Quantenna was eventually acquired by OnSemi back in 2019 ($1B USD, what an exit!) and then wound it up and shut it down in 2022 - so that explains why we don't see any newer CPE with their silicon...

Their radios weren't back, but as you note, quite a few integration challenges...

Broadcom and QCA have picked up the slack in the Cable/DSL CPE market, and those are known quantities - over in 5G-FWA, it's QCA and MTK show there..

Qualcomm focused too much on the mobile device market and seemingly forgot they were making router hardware for the longest of time, so I believe they lost customers due to that, as well as higher pricing. MTK has obviously always been there at the entry level, alongside Realtek, which also seems to have more or less disappeared, despite showing WiFi 7 gear at Computex last year and presumably this year.
MTK seems to have opened up a bit more, at least that's what OpenWRT are suggesting and why they're going with MTK for their own developer hardware.
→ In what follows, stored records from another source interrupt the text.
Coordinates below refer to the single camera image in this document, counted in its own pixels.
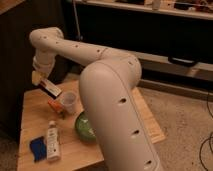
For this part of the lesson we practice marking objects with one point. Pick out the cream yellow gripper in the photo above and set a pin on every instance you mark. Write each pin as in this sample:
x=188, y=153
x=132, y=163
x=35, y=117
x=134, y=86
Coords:
x=37, y=77

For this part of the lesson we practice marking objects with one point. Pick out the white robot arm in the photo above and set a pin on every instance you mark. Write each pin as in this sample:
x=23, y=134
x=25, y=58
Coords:
x=105, y=88

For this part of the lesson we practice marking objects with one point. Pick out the white ceramic cup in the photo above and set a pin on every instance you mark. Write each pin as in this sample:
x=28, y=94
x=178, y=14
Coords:
x=68, y=101

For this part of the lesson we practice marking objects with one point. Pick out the green ceramic bowl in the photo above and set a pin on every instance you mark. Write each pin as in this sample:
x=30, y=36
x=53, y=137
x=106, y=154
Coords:
x=83, y=128

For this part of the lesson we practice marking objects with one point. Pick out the orange marker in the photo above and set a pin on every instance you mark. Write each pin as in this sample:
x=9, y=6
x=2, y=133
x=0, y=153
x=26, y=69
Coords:
x=57, y=107

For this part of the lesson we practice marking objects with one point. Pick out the metal pole stand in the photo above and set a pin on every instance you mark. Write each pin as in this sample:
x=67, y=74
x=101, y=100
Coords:
x=79, y=35

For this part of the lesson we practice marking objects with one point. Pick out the wooden table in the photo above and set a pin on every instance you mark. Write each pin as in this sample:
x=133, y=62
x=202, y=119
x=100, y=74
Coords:
x=75, y=153

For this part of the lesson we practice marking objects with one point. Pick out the white tube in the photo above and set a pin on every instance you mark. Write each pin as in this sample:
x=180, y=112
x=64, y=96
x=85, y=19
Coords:
x=52, y=142

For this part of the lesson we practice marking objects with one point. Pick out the blue cloth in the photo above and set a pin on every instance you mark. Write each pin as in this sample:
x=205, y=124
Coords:
x=38, y=148

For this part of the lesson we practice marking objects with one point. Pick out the long grey case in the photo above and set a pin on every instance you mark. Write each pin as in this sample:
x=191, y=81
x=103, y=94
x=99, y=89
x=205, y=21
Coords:
x=162, y=75

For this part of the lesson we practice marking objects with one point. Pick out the cluttered shelf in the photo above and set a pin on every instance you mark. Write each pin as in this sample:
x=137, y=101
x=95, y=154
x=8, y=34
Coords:
x=146, y=8

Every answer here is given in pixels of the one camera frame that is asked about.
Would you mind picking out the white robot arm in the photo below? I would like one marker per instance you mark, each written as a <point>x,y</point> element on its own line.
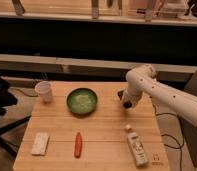
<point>142,79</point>

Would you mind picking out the white sponge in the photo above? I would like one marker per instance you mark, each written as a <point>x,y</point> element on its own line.
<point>40,144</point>

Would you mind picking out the green bowl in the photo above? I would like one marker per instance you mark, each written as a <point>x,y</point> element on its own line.
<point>82,101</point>

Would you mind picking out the white paper cup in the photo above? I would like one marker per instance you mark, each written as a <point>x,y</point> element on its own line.
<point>44,90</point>

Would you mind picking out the orange carrot toy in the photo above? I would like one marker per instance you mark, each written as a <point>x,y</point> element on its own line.
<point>78,145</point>

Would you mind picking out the white lotion bottle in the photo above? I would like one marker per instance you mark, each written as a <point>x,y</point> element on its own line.
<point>136,147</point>

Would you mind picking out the black office chair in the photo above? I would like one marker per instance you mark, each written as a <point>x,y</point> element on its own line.
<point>11,128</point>

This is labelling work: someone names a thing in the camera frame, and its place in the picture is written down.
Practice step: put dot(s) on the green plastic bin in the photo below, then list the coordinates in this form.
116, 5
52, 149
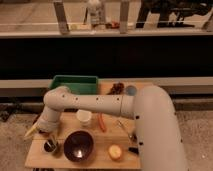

I don't have the contacts I use to with these companies, so I can't really tell you what's going on in any detail.

QCA has been interesting to watch - between their automotive work, AI accelerators, and now PC chipsets, they're working to diversify into this new markets (for them) - in mobile, they're still pretty solid as they have been due to long term arrangements with the OEM/ODM's - WiFi, as you mention, it's an opportunity for them to improve...

They did well in the WiFi5 Wave 2 segment - WiFi6 they were competitive on the tech side, but perhaps not as many design wins - MTK has been super aggressive with WiFi 6/6E, and they do have the home field advantage with the ODM's over in Hsinchu Park...

MTK has made some interesting moves - with the mt76 support, they've done a couple of things - one is being a lot more open about getting changes into the mainline, and second is engaging with the OpenWRT community - a lot of the devs that were really engaged with WiFi like ath9k, they've moved over to mt76, so it's very interesting at the moment.